[Saved entries]
[Start of Attachment]
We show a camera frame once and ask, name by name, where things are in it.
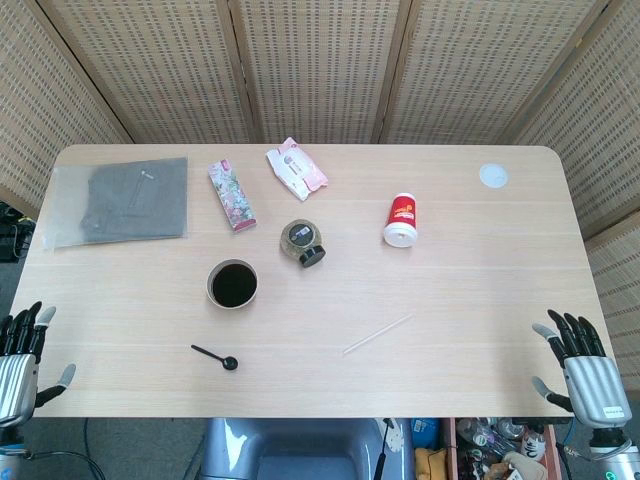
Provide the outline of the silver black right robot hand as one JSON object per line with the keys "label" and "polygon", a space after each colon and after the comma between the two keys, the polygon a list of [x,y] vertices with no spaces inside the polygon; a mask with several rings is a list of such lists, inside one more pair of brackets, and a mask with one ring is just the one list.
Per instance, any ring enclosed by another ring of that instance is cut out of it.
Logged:
{"label": "silver black right robot hand", "polygon": [[533,330],[549,344],[563,374],[565,395],[552,391],[534,376],[532,385],[547,402],[574,415],[592,429],[624,427],[632,419],[631,407],[615,361],[586,318],[552,309],[547,315],[556,325],[551,329],[535,323]]}

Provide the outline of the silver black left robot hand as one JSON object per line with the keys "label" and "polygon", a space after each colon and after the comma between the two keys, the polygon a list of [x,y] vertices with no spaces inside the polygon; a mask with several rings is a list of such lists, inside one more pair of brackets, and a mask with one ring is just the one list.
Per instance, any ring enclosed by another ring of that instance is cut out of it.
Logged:
{"label": "silver black left robot hand", "polygon": [[42,302],[37,301],[16,316],[1,319],[2,430],[26,423],[36,409],[65,392],[76,373],[76,365],[71,363],[55,385],[39,389],[46,332],[56,313],[55,306],[41,308]]}

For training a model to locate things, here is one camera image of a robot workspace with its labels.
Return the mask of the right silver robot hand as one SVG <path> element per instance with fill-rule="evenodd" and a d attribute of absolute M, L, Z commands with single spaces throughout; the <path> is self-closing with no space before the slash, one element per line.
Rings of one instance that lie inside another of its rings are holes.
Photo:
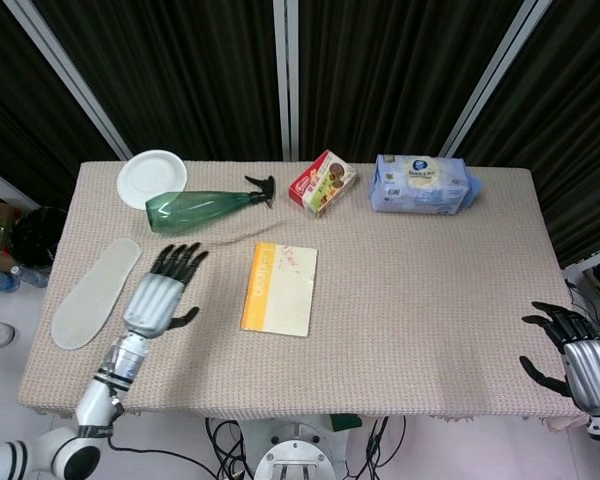
<path fill-rule="evenodd" d="M 562 380 L 540 372 L 532 361 L 521 356 L 526 374 L 538 385 L 569 398 L 591 417 L 600 417 L 600 335 L 583 315 L 565 307 L 533 301 L 542 315 L 527 315 L 522 321 L 539 326 L 561 356 Z"/>

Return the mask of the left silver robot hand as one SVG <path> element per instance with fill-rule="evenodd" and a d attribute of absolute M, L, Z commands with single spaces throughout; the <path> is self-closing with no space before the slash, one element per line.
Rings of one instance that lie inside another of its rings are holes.
<path fill-rule="evenodd" d="M 200 251 L 201 244 L 173 244 L 165 247 L 154 260 L 134 291 L 123 314 L 126 329 L 143 338 L 155 339 L 168 330 L 182 328 L 191 323 L 200 308 L 193 306 L 180 316 L 175 310 L 183 293 L 201 263 L 209 255 Z"/>

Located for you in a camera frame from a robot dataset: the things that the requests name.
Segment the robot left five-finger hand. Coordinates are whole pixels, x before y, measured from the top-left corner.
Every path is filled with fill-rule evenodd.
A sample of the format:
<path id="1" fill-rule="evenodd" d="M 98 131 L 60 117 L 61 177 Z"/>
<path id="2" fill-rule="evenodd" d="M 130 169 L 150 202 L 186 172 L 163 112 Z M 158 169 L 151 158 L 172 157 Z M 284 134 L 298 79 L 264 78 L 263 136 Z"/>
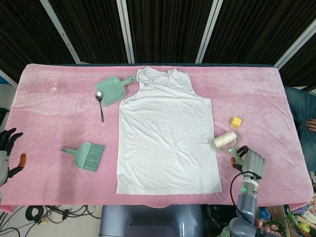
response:
<path id="1" fill-rule="evenodd" d="M 9 178 L 12 178 L 25 167 L 27 156 L 22 154 L 18 165 L 10 169 L 9 159 L 15 141 L 23 135 L 23 132 L 15 133 L 17 128 L 4 130 L 0 133 L 0 186 L 3 186 Z"/>

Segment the robot right five-finger hand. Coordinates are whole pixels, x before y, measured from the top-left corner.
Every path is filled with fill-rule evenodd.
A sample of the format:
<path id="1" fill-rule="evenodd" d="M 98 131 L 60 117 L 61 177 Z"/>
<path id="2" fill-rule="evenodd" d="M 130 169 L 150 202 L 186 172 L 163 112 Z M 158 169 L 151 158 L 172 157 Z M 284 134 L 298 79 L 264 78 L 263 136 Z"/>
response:
<path id="1" fill-rule="evenodd" d="M 241 162 L 237 162 L 235 157 L 231 158 L 232 167 L 242 173 L 243 177 L 261 180 L 264 176 L 266 160 L 254 150 L 247 146 L 242 146 L 237 150 L 237 155 Z"/>

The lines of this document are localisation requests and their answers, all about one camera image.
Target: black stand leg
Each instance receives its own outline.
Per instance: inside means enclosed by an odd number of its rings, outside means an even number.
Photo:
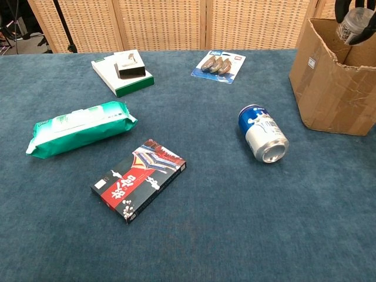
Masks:
[[[11,43],[9,42],[9,39],[8,39],[6,36],[4,36],[4,38],[5,38],[5,40],[6,40],[7,44],[8,44],[8,46],[9,46],[10,48],[12,48],[12,45],[11,45]]]
[[[68,38],[68,41],[69,41],[68,51],[72,52],[72,53],[77,53],[76,45],[73,42],[71,33],[69,32],[69,29],[68,29],[68,26],[66,24],[63,12],[61,11],[61,8],[60,8],[59,1],[58,0],[53,0],[53,3],[55,4],[55,8],[56,8],[56,10],[57,10],[57,12],[59,14],[60,21],[61,21],[61,23],[62,23],[62,25],[64,27],[64,31],[65,31],[66,37]]]

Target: green stripe
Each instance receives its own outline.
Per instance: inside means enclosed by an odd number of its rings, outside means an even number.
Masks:
[[[140,90],[142,88],[151,86],[153,84],[154,84],[154,77],[151,76],[151,77],[145,78],[143,80],[133,82],[132,84],[117,88],[115,90],[116,96],[118,98],[120,98],[120,97],[123,97],[124,95],[127,95],[127,94],[132,93],[132,92],[137,91],[137,90]]]

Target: black cable
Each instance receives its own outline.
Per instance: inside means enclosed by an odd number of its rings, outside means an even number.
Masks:
[[[15,35],[15,41],[16,41],[16,53],[18,55],[18,45],[17,45],[17,16],[18,16],[18,6],[19,6],[19,0],[17,0],[16,4],[16,15],[15,15],[15,20],[14,20],[14,35]]]
[[[56,11],[58,12],[61,24],[63,25],[66,37],[68,38],[69,45],[68,45],[68,51],[72,53],[77,53],[77,47],[73,42],[72,35],[69,32],[69,28],[66,24],[63,11],[61,10],[60,4],[58,0],[53,0],[53,3],[55,4]]]

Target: cardboard box
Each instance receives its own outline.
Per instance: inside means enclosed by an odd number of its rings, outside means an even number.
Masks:
[[[145,65],[137,50],[121,51],[114,53],[116,58],[115,68],[121,79],[145,76]]]
[[[129,79],[118,77],[115,69],[115,55],[92,61],[94,71],[103,79],[116,97],[122,97],[154,84],[154,77],[148,71],[145,76]]]
[[[337,26],[330,19],[307,21],[291,85],[308,128],[366,135],[376,121],[376,35],[348,46]]]
[[[185,160],[149,139],[91,189],[130,223],[185,168]]]

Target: plastic packaging
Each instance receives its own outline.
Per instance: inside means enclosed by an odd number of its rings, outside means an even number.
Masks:
[[[218,82],[233,83],[246,57],[221,50],[210,50],[191,75]]]
[[[76,110],[34,126],[26,154],[45,159],[128,131],[137,124],[121,102]]]
[[[352,38],[362,33],[367,27],[374,11],[367,8],[354,8],[350,10],[337,28],[338,37],[349,44]]]

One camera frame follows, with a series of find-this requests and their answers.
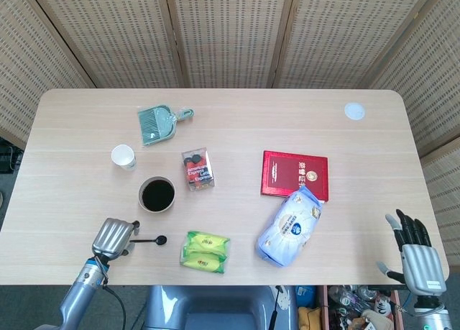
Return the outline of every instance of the yellow snack package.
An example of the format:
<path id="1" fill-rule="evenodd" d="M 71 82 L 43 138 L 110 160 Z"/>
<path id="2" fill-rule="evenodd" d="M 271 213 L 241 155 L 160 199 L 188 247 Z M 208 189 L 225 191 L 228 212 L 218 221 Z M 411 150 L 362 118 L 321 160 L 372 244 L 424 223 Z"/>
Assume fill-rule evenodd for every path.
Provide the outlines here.
<path id="1" fill-rule="evenodd" d="M 204 270 L 209 272 L 224 273 L 225 259 L 212 253 L 192 253 L 184 255 L 180 259 L 180 264 L 193 269 Z"/>
<path id="2" fill-rule="evenodd" d="M 226 237 L 190 231 L 187 234 L 187 242 L 184 246 L 183 254 L 188 256 L 196 252 L 214 253 L 225 260 L 227 257 L 227 243 L 229 241 L 230 239 Z"/>

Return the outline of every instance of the blue packaging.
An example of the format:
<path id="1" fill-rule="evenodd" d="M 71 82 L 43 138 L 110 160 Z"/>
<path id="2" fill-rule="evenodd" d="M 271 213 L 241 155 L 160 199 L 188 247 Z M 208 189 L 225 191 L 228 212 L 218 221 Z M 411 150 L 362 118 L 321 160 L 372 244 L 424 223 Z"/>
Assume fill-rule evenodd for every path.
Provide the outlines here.
<path id="1" fill-rule="evenodd" d="M 316 286 L 315 285 L 296 285 L 295 299 L 297 307 L 315 307 Z"/>

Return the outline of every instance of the floor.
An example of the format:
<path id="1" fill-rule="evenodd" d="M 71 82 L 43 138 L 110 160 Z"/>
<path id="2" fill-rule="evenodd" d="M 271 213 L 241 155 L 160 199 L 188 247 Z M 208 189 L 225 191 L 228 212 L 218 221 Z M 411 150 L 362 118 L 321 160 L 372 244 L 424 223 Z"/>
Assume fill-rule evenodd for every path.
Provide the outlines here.
<path id="1" fill-rule="evenodd" d="M 0 192 L 4 194 L 4 204 L 0 208 L 0 225 L 3 224 L 9 198 L 11 197 L 14 174 L 0 174 Z M 452 326 L 460 329 L 460 274 L 451 274 L 447 280 L 447 293 L 443 294 L 443 302 L 451 315 Z M 2 286 L 0 285 L 0 329 L 33 330 L 42 324 L 57 325 L 60 323 L 59 305 L 69 286 Z M 141 321 L 132 328 L 134 320 L 142 310 L 147 297 L 145 286 L 114 286 L 126 307 L 126 330 L 139 330 Z M 401 303 L 407 292 L 400 294 Z M 403 316 L 406 329 L 419 329 L 417 321 L 407 315 Z M 108 293 L 100 290 L 82 320 L 79 329 L 121 329 L 122 316 L 120 305 Z"/>

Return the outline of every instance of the white snack bag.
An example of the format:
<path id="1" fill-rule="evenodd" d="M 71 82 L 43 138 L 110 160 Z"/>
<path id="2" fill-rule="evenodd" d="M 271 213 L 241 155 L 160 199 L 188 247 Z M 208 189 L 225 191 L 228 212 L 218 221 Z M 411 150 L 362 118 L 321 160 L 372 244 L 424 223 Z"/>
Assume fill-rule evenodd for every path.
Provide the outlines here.
<path id="1" fill-rule="evenodd" d="M 257 240 L 257 253 L 277 266 L 292 263 L 310 239 L 321 209 L 319 200 L 305 186 L 291 193 L 282 202 L 272 224 Z"/>

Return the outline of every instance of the woven panel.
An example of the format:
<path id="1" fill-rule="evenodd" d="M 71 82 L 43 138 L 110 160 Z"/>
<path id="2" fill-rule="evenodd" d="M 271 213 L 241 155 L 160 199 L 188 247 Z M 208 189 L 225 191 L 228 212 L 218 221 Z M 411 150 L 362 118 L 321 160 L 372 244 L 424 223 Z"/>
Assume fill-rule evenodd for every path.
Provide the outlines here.
<path id="1" fill-rule="evenodd" d="M 356 88 L 418 0 L 300 0 L 280 88 Z"/>
<path id="2" fill-rule="evenodd" d="M 267 86 L 284 0 L 175 3 L 192 87 Z"/>
<path id="3" fill-rule="evenodd" d="M 100 87 L 178 87 L 158 0 L 40 1 Z"/>
<path id="4" fill-rule="evenodd" d="M 404 99 L 417 148 L 460 127 L 460 0 L 439 0 L 374 88 Z"/>
<path id="5" fill-rule="evenodd" d="M 44 92 L 90 85 L 26 0 L 0 5 L 0 129 L 25 143 Z"/>
<path id="6" fill-rule="evenodd" d="M 460 265 L 460 147 L 423 166 L 449 265 Z"/>

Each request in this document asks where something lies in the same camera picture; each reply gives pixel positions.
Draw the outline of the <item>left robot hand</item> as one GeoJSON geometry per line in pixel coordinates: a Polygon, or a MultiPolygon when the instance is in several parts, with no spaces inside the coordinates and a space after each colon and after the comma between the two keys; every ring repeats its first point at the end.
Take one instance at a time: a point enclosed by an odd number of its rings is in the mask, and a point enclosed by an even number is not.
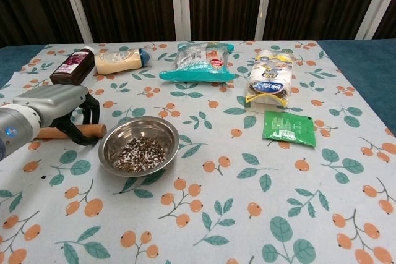
{"type": "Polygon", "coordinates": [[[39,128],[57,128],[76,144],[94,145],[99,140],[97,136],[84,136],[71,121],[74,110],[81,108],[84,125],[99,123],[100,104],[87,87],[45,85],[16,96],[13,103],[32,109],[39,118],[39,128]]]}

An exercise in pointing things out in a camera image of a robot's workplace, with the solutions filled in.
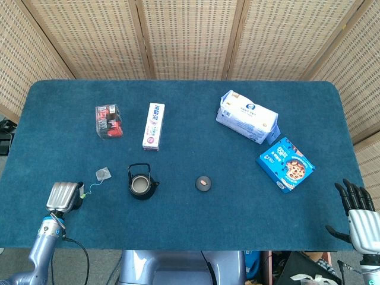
[End of Attachment]
> _Activity_
Write out exactly the lines from the one containing "Draw the outline" through the end of the entries, both included. Pictures are not copied.

> _Solution to this problem_
Draw the outline of the <item>left robot hand</item> as one GeoJSON geometry per line in pixel coordinates: a Polygon, or a MultiPolygon when the instance is in several parts, with no spaces inside the coordinates and a space after each colon and after the comma between the two keys; every ring repeats its first point at the end.
Take one instance at a time: a point enclosed by an odd number of its rings is in the mask, and a point enclosed by an even number is not.
{"type": "Polygon", "coordinates": [[[39,128],[57,128],[76,144],[94,145],[99,140],[97,136],[84,136],[71,121],[74,110],[81,108],[84,125],[99,123],[100,104],[87,87],[45,85],[16,96],[13,103],[32,109],[39,118],[39,128]]]}

An exercise in pointing things out in a camera image of a robot's workplace, with the solutions filled in.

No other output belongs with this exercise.